*Task directions:* What number of lines in the data below contain the string "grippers"? Answer with that number alone.

*Data segment:*
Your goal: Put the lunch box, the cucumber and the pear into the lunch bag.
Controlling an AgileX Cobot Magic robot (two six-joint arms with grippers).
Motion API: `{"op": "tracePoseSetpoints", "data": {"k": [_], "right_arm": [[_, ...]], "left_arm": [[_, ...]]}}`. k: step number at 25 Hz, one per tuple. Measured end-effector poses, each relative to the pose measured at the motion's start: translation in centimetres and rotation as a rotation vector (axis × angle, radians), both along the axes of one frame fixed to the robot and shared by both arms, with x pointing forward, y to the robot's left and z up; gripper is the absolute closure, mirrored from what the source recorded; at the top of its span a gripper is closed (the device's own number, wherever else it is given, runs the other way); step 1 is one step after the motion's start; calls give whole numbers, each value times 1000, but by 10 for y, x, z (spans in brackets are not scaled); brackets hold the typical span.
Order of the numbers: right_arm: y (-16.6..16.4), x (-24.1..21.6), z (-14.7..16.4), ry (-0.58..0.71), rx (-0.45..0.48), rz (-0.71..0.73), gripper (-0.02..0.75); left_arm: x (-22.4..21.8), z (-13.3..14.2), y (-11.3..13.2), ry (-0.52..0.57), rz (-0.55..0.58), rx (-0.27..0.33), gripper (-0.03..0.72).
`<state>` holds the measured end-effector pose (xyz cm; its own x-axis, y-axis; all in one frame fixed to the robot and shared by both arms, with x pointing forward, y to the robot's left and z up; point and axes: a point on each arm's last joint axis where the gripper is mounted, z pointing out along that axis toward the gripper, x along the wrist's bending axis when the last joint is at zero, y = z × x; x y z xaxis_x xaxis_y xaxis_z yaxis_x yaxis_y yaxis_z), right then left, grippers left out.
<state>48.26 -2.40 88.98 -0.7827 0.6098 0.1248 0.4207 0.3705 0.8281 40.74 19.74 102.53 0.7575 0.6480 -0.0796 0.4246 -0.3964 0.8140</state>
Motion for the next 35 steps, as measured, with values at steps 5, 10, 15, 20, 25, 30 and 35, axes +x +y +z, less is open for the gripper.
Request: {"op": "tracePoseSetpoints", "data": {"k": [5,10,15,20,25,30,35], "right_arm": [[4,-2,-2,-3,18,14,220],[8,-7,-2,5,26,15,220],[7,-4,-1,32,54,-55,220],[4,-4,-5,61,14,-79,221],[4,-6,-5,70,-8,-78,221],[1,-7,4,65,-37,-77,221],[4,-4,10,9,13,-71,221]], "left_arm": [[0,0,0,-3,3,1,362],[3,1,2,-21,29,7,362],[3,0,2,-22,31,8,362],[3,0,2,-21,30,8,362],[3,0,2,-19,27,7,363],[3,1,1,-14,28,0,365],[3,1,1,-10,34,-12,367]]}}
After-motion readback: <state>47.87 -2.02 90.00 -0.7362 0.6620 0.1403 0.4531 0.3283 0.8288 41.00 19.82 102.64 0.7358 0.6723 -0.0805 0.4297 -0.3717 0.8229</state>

*Task result:* 2